BRIEF
Your answer is the lines below, exactly, from the one that contains "Note to the class: point out the person's right hand" through the one that contains "<point>220,95</point>", both included.

☆ ☆ ☆ ☆ ☆

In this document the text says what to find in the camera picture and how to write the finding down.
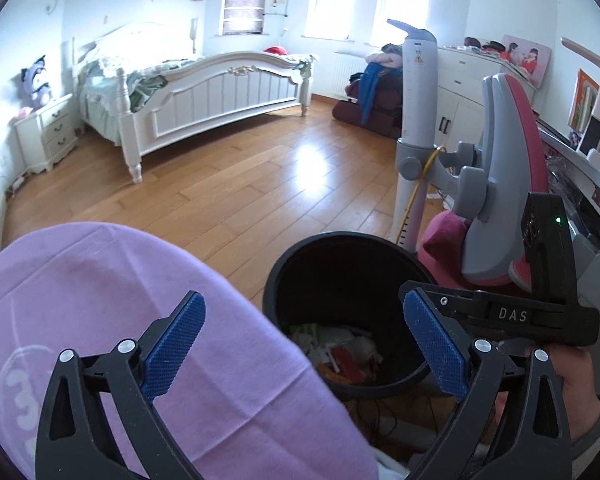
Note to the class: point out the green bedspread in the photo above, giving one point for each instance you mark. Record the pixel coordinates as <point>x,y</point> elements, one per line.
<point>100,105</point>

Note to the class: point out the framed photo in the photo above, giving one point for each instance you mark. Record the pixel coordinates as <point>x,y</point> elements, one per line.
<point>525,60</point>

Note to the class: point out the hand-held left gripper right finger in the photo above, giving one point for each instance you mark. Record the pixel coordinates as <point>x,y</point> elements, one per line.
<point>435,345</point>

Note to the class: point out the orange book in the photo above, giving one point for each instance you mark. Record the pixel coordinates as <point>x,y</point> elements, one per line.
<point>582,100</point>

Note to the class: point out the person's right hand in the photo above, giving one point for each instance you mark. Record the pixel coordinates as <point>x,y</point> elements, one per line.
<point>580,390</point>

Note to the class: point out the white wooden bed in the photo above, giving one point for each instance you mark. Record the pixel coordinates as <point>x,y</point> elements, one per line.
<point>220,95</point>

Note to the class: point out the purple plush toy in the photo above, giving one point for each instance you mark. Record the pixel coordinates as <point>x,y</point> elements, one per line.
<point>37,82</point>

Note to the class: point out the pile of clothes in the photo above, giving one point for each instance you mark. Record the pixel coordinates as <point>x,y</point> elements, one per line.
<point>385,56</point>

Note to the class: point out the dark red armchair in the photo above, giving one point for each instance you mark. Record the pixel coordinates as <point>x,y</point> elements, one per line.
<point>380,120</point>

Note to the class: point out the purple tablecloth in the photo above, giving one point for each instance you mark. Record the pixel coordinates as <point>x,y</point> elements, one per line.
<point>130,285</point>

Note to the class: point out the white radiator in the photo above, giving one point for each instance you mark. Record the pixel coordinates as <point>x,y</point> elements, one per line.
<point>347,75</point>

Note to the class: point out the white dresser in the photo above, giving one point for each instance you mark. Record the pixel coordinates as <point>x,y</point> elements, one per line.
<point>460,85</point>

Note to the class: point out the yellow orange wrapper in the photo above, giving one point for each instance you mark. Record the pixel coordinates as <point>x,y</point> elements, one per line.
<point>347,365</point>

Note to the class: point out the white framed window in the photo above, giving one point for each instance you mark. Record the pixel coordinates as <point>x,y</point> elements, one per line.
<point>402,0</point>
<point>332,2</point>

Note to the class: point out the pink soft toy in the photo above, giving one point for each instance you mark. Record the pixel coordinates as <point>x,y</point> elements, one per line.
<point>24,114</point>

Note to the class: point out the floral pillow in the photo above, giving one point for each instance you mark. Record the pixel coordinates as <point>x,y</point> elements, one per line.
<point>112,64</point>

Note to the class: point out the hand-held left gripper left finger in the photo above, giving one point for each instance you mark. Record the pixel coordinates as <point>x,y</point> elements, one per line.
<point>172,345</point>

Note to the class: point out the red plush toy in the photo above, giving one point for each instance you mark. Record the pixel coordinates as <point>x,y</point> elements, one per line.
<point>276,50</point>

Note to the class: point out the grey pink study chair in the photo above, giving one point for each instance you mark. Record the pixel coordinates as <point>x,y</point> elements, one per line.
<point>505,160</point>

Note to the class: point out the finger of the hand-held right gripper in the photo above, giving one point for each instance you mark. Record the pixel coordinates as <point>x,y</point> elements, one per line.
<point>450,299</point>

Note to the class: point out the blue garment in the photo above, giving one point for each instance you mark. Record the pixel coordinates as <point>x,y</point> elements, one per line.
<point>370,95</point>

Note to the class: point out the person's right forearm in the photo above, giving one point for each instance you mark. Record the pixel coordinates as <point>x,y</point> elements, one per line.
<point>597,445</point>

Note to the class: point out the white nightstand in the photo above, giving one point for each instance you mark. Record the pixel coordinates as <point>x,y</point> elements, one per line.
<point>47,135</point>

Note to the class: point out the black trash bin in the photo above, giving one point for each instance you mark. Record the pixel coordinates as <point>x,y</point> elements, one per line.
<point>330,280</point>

☆ ☆ ☆ ☆ ☆

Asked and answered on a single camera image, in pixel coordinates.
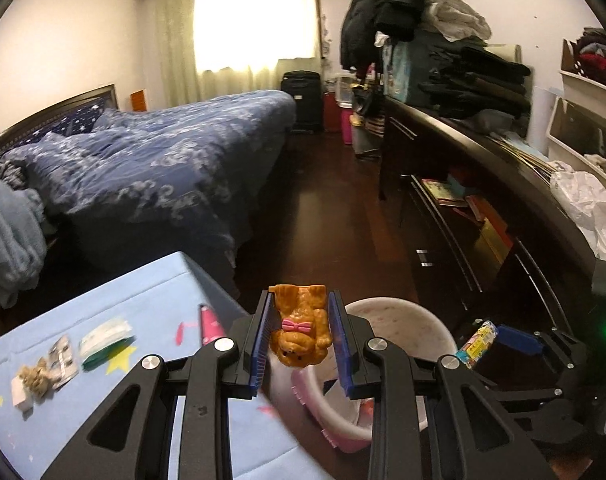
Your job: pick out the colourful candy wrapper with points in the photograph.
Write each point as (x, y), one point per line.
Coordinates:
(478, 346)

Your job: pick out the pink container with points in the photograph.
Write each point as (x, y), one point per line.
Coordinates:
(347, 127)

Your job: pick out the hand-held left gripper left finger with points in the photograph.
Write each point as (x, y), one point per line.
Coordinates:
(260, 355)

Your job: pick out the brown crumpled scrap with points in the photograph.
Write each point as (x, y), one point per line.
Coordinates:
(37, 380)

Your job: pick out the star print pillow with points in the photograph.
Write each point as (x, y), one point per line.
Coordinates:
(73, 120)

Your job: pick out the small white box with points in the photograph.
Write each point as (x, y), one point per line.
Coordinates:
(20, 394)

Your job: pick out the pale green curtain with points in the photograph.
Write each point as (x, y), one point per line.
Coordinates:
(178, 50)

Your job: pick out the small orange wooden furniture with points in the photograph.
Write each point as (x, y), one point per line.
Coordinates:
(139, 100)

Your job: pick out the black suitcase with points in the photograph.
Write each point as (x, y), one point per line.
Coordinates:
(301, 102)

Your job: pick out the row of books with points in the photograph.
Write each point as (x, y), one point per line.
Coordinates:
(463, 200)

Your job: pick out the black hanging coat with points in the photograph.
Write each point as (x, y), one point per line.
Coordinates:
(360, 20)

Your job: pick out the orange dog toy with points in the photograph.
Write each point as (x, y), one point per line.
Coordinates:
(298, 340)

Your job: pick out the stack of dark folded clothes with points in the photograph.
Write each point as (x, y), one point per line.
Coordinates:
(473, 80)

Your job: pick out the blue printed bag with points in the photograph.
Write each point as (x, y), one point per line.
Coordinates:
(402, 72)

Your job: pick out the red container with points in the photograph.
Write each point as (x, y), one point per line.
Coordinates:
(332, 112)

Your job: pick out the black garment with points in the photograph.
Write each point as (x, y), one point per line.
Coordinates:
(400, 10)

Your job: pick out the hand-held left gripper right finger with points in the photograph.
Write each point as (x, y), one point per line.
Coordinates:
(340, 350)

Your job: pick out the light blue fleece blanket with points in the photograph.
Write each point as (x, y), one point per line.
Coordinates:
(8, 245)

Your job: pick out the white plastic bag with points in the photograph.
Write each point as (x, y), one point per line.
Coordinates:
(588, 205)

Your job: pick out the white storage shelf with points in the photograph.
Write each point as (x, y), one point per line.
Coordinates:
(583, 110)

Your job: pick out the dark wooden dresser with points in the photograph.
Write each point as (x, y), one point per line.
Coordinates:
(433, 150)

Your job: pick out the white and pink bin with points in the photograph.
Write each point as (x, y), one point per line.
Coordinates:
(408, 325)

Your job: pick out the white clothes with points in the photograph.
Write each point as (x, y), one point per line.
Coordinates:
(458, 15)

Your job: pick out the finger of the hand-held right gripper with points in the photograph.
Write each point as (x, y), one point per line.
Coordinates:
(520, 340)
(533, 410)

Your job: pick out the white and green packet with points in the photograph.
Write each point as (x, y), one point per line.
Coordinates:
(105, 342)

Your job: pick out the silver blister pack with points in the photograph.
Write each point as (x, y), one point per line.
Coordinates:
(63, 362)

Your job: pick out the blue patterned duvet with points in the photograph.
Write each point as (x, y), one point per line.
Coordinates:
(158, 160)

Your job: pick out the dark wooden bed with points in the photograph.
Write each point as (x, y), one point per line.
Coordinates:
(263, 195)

☆ ☆ ☆ ☆ ☆

WRITTEN REPLY
Note to the class: point out the person's right hand in the photo above, giving one point for each instance you mark. Record the pixel coordinates as <point>x,y</point> elements, one per line.
<point>580,390</point>

Note to the class: point out the white wooden bed in the photo above, giving one point for each instance you mark. Record the pixel coordinates as <point>x,y</point> elements, one per line.
<point>220,95</point>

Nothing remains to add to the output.